Lecture 5: Basic statistics in a spreadsheet: histograms, frequency, skewness

Example: Pebbles on a Beach

Let's take an example of the masses of pebbles on a beach. If you pick up a pebble on the beach, it is a specimen. It might not be representative of all the pebbles on the beach (population). But we cannot examine all of the pebbles on the beach, so we select a subset (10 or 100 or 1000, etc.) and that is a sample (dataset) of the population which we hope is representative. Here we will play with a small data set of pebbles. Open this web page in a browser:

http://garnero.asu.edu/glg410/L04_pebbles.html

Below I show a plot of the masses of the individual pebbles in our sample: (a default Excel bar plot). It gives a visual impression of the data, but can we do more? Of course!

Here is a video (no audio) showing the basic import of those data and making a bar chart:

Sorting data

The simplest way to look at a dataset is just to sort it. In Excel, look at Data->Sort. You can sort on multiple columns (size, then shape, etc. if they are in your spreadsheet). One really important point is that you should be aware that sorting with only one column will scramble your data. So, you should probably select all of the columns and then in the sort dialogue, choose the column(s) on which you want to sort.

Introduction

In today's lecture we are continuing our introduction to Microsoft's Excel. We will cover some basic statistics in Excel: histograms and frequency. If your data set is either huge or complicated looking, what is the best approach for analyzing it? Here are some options:

Discard all the data that do not fit some preconceived notion or model. For some data sets, this might mean throwing away most of the data! This is very definitely not recommended although it is quite frequently done.
Plot the data in a way that allows the general properties of the data to be visualized.
Perform statistical (or other scientific) analyses. In other words, examine all the characteristics of the data.

Obviously, we should pursue options 2 and 3. We can apply some statistical tools to Earth and Space science problems. We should be careful however, that a statistical description of our data does not bias our view of the data. So... What is a statistic? --> An (estimated) parameter that characterizes a dataset. Wikipedia.org states:

Statistics is a mathematical science pertaining to the collection, analysis, interpretation, and presentation of data. It is applicable to a wide variety of academic disciplines, from the physical and social sciences to the humanities; it is also used for making informed decisions in all areas of business and government.
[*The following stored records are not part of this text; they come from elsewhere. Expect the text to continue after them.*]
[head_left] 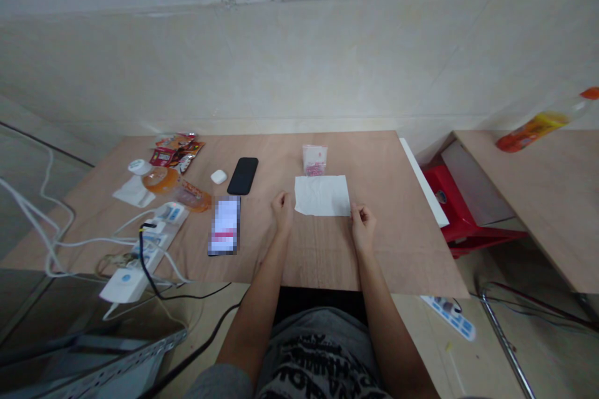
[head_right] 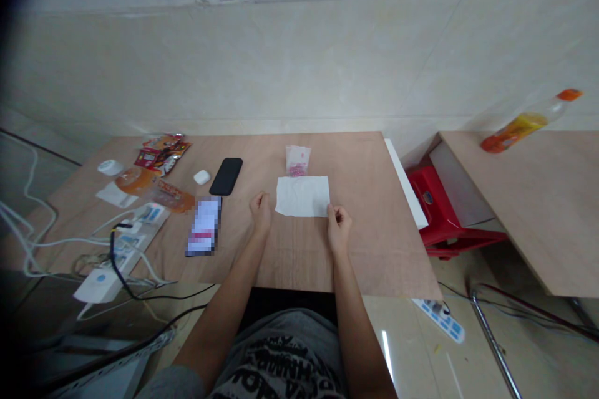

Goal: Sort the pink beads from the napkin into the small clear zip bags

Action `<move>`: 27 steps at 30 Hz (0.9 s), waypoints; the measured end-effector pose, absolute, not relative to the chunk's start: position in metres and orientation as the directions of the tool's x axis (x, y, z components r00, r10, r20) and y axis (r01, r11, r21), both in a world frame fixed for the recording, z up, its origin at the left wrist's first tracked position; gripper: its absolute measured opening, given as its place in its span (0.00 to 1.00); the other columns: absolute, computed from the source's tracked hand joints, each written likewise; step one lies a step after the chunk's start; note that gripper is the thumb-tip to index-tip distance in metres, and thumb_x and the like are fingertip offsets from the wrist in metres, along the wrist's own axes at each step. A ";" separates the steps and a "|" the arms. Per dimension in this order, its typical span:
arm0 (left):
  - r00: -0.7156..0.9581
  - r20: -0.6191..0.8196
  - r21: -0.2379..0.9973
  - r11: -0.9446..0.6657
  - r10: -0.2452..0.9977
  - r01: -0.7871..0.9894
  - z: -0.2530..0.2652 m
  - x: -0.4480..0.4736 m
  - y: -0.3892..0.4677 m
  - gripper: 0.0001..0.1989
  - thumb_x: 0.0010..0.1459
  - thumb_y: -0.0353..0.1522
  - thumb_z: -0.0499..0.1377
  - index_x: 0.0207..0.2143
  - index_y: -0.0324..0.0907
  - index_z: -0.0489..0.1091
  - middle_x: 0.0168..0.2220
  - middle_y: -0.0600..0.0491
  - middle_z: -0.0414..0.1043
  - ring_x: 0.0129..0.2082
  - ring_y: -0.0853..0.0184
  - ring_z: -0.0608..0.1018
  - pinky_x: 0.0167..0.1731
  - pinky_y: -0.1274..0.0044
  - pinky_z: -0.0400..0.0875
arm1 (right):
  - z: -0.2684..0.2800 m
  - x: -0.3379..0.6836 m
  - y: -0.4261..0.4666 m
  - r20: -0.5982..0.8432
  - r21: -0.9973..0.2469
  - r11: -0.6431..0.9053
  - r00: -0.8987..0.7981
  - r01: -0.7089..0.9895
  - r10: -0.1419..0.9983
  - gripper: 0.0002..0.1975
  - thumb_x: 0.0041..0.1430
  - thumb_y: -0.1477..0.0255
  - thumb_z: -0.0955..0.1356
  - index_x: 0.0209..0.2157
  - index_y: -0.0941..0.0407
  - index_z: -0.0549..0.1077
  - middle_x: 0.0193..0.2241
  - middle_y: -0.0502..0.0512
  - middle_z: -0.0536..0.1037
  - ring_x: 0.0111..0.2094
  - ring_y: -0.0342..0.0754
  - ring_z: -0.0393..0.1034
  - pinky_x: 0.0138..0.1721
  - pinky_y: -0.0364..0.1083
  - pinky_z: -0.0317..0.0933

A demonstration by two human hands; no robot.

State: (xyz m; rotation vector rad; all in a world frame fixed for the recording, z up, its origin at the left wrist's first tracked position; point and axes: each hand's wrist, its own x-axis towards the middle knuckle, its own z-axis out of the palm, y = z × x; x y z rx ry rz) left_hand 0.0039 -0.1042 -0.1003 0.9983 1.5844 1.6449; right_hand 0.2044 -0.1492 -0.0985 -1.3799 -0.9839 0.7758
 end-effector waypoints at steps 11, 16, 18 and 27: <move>-0.516 0.076 0.997 -0.061 0.853 0.045 -0.098 0.004 -0.104 0.14 0.50 0.30 0.51 0.18 0.44 0.47 0.21 0.60 0.42 0.22 0.74 0.51 0.23 0.79 0.44 | -0.097 0.204 -0.150 0.121 -0.990 0.082 0.407 0.113 0.905 0.22 0.57 0.53 0.66 0.20 0.54 0.59 0.19 0.44 0.56 0.23 0.42 0.51 0.27 0.43 0.48; -0.518 0.072 0.997 -0.057 0.852 0.045 -0.099 0.004 -0.104 0.14 0.50 0.30 0.51 0.18 0.44 0.47 0.21 0.60 0.42 0.22 0.73 0.50 0.23 0.78 0.44 | -0.099 0.204 -0.150 0.122 -0.990 0.084 0.407 0.109 0.905 0.22 0.58 0.54 0.66 0.20 0.54 0.59 0.18 0.44 0.56 0.23 0.42 0.51 0.27 0.43 0.48; -0.519 0.069 0.998 -0.055 0.852 0.042 -0.100 0.004 -0.104 0.14 0.50 0.30 0.51 0.18 0.44 0.47 0.21 0.60 0.42 0.22 0.74 0.50 0.23 0.78 0.44 | -0.099 0.205 -0.150 0.124 -0.990 0.086 0.403 0.111 0.907 0.22 0.58 0.54 0.66 0.20 0.54 0.60 0.18 0.44 0.56 0.23 0.42 0.51 0.27 0.44 0.48; -0.528 0.051 0.999 -0.046 0.848 0.021 -0.100 0.005 -0.104 0.15 0.50 0.31 0.53 0.18 0.44 0.48 0.21 0.60 0.43 0.22 0.74 0.51 0.22 0.79 0.45 | -0.099 0.205 -0.150 0.107 -0.992 0.073 0.408 0.098 0.907 0.22 0.57 0.53 0.66 0.20 0.54 0.60 0.19 0.44 0.57 0.23 0.42 0.52 0.27 0.43 0.49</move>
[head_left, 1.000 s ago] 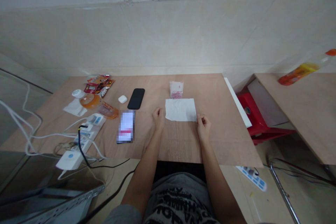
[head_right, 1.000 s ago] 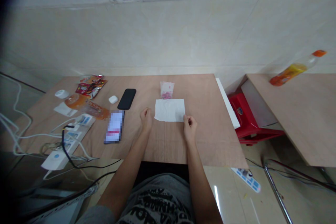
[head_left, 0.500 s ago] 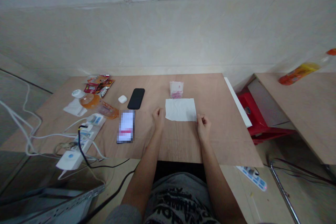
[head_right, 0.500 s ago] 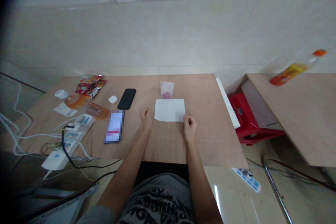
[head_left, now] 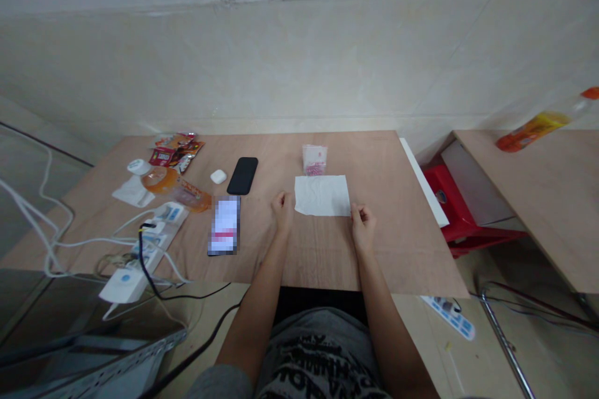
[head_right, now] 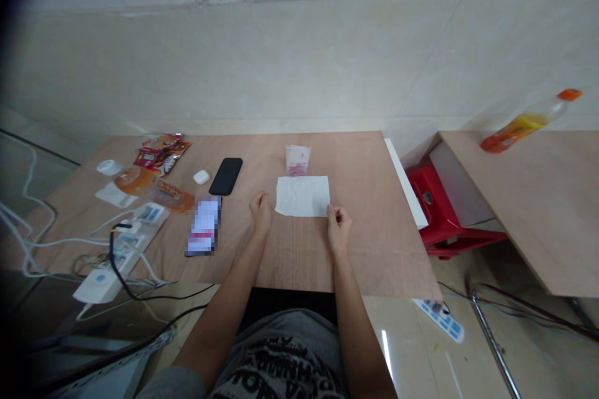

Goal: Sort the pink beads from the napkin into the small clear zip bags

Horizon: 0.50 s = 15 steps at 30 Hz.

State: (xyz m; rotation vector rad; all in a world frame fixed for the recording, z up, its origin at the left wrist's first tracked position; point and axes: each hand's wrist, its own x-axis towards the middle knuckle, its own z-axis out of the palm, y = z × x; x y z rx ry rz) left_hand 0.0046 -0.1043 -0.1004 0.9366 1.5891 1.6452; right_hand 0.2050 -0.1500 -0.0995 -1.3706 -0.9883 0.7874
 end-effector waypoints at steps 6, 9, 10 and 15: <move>-0.520 0.034 0.999 -0.030 0.853 0.016 -0.100 0.004 -0.105 0.16 0.51 0.33 0.54 0.18 0.44 0.47 0.21 0.60 0.42 0.22 0.74 0.51 0.21 0.79 0.45 | -0.099 0.205 -0.151 0.108 -0.991 0.066 0.408 0.116 0.906 0.21 0.58 0.54 0.65 0.20 0.54 0.60 0.19 0.45 0.58 0.24 0.42 0.52 0.27 0.43 0.50; -0.520 0.033 0.999 -0.028 0.854 0.018 -0.098 0.004 -0.106 0.17 0.51 0.34 0.54 0.18 0.44 0.47 0.21 0.60 0.42 0.22 0.74 0.51 0.21 0.79 0.45 | -0.099 0.204 -0.150 0.108 -0.990 0.062 0.400 0.127 0.910 0.22 0.58 0.53 0.65 0.20 0.54 0.60 0.19 0.45 0.58 0.24 0.42 0.52 0.27 0.43 0.50; -0.523 0.034 0.999 -0.028 0.852 0.019 -0.097 0.005 -0.106 0.17 0.51 0.34 0.55 0.18 0.44 0.47 0.21 0.60 0.43 0.21 0.74 0.52 0.21 0.79 0.45 | -0.100 0.204 -0.150 0.110 -0.990 0.063 0.396 0.129 0.912 0.22 0.58 0.53 0.65 0.20 0.54 0.60 0.19 0.45 0.58 0.24 0.42 0.52 0.27 0.43 0.50; -0.502 0.052 0.998 -0.029 0.863 0.053 -0.095 0.009 -0.105 0.18 0.52 0.36 0.58 0.17 0.43 0.51 0.19 0.60 0.46 0.21 0.74 0.55 0.22 0.80 0.48 | -0.099 0.203 -0.149 0.110 -0.990 0.065 0.401 0.126 0.910 0.22 0.58 0.53 0.65 0.20 0.54 0.60 0.19 0.45 0.57 0.24 0.42 0.52 0.27 0.43 0.50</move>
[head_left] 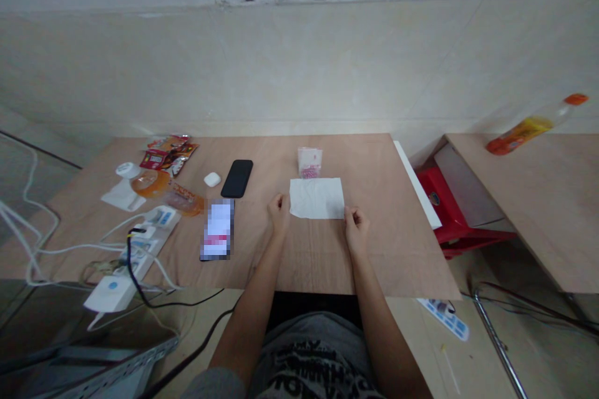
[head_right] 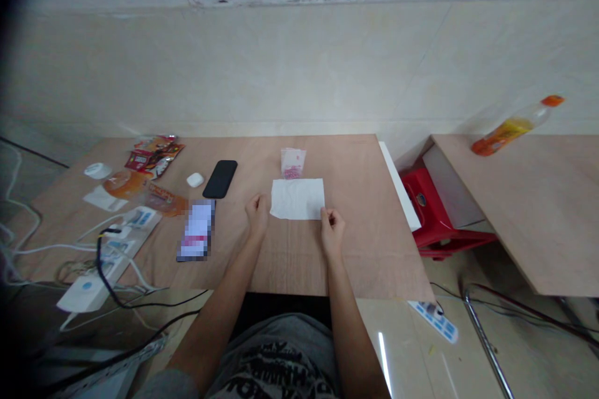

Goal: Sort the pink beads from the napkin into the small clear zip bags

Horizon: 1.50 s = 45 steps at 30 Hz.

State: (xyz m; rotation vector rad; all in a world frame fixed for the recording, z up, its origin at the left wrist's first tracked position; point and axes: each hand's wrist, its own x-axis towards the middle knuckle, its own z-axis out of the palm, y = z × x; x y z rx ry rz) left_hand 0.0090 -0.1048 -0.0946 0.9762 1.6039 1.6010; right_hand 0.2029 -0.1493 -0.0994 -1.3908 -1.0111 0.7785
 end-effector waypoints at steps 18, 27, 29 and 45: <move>0.172 0.360 0.413 -0.322 0.917 0.852 -0.078 0.034 -0.030 0.17 0.60 0.36 0.55 0.49 0.43 0.73 0.58 0.43 0.69 0.61 0.51 0.64 0.60 0.56 0.52 | -0.097 0.199 -0.148 0.107 -0.976 0.031 0.357 0.213 0.928 0.21 0.59 0.54 0.64 0.21 0.54 0.63 0.19 0.46 0.59 0.23 0.43 0.54 0.26 0.43 0.51; -0.130 0.547 0.721 -0.386 0.827 0.576 -0.032 0.032 -0.070 0.10 0.57 0.33 0.57 0.41 0.42 0.75 0.46 0.45 0.75 0.51 0.59 0.73 0.56 0.65 0.63 | -0.100 0.199 -0.149 0.132 -0.963 0.045 0.318 0.266 0.939 0.21 0.60 0.54 0.63 0.21 0.55 0.62 0.18 0.45 0.59 0.22 0.42 0.55 0.27 0.43 0.50; -0.324 0.465 0.871 -0.359 0.824 0.336 -0.025 0.038 -0.088 0.08 0.56 0.34 0.60 0.38 0.42 0.74 0.42 0.47 0.75 0.45 0.62 0.77 0.48 0.70 0.69 | -0.102 0.199 -0.150 0.138 -0.958 0.052 0.293 0.283 0.946 0.20 0.60 0.55 0.64 0.22 0.56 0.66 0.19 0.46 0.63 0.23 0.43 0.57 0.28 0.43 0.52; -0.518 -0.204 0.920 -0.018 0.831 -0.391 -0.048 0.045 -0.154 0.14 0.43 0.33 0.68 0.31 0.41 0.69 0.27 0.55 0.74 0.28 0.71 0.78 0.31 0.79 0.71 | -0.082 0.181 -0.156 0.008 -1.000 0.006 -0.099 -0.025 0.995 0.16 0.53 0.56 0.70 0.25 0.55 0.76 0.22 0.50 0.72 0.26 0.45 0.62 0.29 0.43 0.56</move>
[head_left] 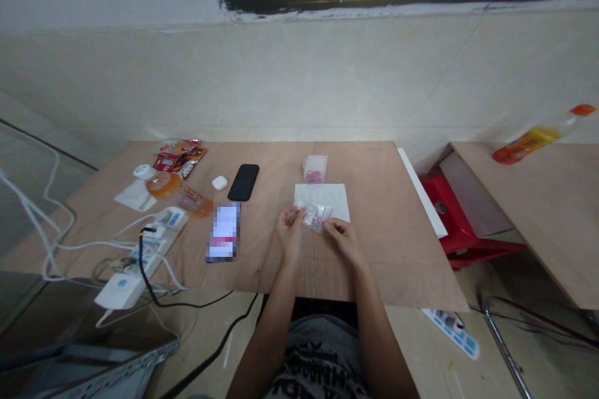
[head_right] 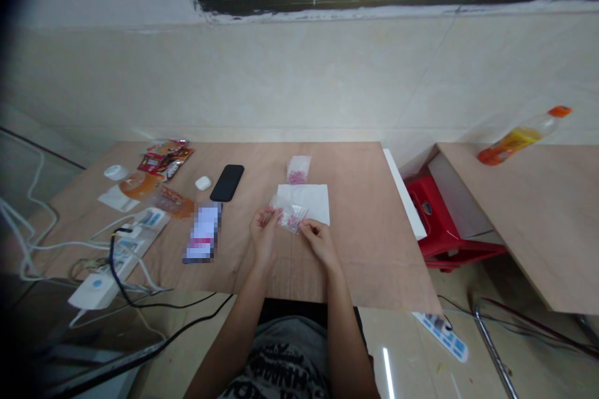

Statistical methods can be used to summarize or describe a collection of data; this is called descriptive statistics. In addition, patterns in the data may be modeled in a way that accounts for randomness and uncertainty in the observations, to draw inferences about the process or population being studied; this is called inferential statistics. Both descriptive and inferential statistics can be considered part of applied statistics. There is also a discipline of mathematical statistics, which is concerned with the theoretical basis of the subject.

The word statistics is also the plural of statistic (singular), which refers to the result of applying a statistical algorithm to a set of data. Thus we speak of employment statistics, accident statistics, etc.

When we work with with a large number of observations, it is desirable to be able to describe some of the basic characteristics of the data with single numbers that describe some essential feature of the data, specifically the distribution of numbers. Some important examples are:

location of the distribution, which characterizes some central point of the "mass" of the distribution (this is commonly referred to as the mean or average)
dispersion of the mass of the mass about this central value, or a measure of "spread" (you've more likely heard of this as standard deviation)
skewness of the distribution, which characterizes the asymmetry of the distribution about the central point.

Measures of location

Here are some basic representations of the mass of the distribution that we'll quickly play with:

Mean = (sum of all values) divided by the number of values
Mode = value which occurs with the greatest frequency
Median = the middle value of a set of numbers arranged in order (half of the numbers have values greater than the median, half are lower.)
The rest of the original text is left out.